The prime minister’s last attempt to close the airport was on Dec. 21 in reaction to the spread of the UK variant of the disease.

By David Isaac, World Israel News

Prime Minister Benjamin Netanyahu has been pushing the Ministry of Health to recommend closing Ben Gurion International Airport in order to better cope with the corona pandemic.

Israel’s public broadcaster, Kan, reported on Monday that at a meeting on Sunday night Netanyahu urged the ministry to close the airport. The report says it’s the third time the prime minister has tried to bring about the airport’s closure.

The prime minister’s last attempt to close the airport was on Dec. 21 in reaction to the spread of the UK variant of the disease.

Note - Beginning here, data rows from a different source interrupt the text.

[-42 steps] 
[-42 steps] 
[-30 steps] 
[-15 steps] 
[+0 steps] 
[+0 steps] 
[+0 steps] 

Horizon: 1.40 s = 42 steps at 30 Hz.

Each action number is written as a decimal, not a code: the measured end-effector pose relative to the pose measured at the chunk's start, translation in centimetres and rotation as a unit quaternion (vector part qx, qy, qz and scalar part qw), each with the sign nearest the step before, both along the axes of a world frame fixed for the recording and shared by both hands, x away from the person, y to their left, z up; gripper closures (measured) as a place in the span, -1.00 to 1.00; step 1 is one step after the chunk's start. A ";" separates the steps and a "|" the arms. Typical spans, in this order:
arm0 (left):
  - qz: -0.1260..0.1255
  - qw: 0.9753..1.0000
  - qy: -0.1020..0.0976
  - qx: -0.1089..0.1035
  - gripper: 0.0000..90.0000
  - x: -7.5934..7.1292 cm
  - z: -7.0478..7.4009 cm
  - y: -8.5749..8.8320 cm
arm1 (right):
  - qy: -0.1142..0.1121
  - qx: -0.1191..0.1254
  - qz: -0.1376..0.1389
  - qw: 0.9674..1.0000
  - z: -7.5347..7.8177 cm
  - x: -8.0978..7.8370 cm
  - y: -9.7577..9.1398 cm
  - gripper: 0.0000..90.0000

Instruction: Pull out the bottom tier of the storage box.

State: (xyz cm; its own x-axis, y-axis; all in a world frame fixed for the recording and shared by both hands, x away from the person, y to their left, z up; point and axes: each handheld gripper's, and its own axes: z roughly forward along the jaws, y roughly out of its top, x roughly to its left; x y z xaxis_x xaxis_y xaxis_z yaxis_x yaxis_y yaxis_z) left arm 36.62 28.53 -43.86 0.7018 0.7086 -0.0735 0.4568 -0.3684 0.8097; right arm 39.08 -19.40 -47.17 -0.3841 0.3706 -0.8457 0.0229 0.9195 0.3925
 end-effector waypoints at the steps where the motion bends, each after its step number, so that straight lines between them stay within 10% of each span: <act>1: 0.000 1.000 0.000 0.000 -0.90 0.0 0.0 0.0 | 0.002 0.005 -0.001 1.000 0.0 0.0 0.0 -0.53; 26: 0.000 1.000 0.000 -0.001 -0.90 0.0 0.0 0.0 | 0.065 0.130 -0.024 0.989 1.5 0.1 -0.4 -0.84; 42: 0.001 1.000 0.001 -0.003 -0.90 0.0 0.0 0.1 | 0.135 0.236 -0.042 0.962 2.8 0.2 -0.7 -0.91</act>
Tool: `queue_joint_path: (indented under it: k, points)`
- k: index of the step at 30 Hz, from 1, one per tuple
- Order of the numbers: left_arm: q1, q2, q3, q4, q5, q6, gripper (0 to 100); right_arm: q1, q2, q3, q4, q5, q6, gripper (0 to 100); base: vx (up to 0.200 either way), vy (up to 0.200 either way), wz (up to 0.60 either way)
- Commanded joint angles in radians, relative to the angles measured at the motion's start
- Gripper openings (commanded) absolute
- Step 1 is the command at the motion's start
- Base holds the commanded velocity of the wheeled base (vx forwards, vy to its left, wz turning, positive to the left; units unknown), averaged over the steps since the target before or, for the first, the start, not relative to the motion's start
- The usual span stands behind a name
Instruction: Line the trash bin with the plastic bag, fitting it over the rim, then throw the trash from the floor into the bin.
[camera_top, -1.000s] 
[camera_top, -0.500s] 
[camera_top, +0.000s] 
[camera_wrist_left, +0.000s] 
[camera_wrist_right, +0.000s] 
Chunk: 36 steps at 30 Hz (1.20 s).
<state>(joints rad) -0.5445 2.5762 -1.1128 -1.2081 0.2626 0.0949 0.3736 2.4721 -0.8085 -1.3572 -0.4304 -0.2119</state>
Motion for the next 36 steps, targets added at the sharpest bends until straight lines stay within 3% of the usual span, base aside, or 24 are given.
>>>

“I intend to close the skies as quickly as possible, like in the the first wave,” Netanyahu said at the time. “Foreign nationals will not enter the country. The mutation is spreading all over the world and we are testing its significance.”

Government ministers however rejected that proposal.

There have been two other variants making their way around the world – the South African and Brazilian.

Due to the discovery of the South African strain in Israelis returning from Dubai, Israel decided to send all returnees from the UAE into corona hotels upon their arrival. That decision went into effect on Sunday night.

Also forced into hotels are all passengers from the African continent, Central and South America, and large parts of the Far East, Kan reports.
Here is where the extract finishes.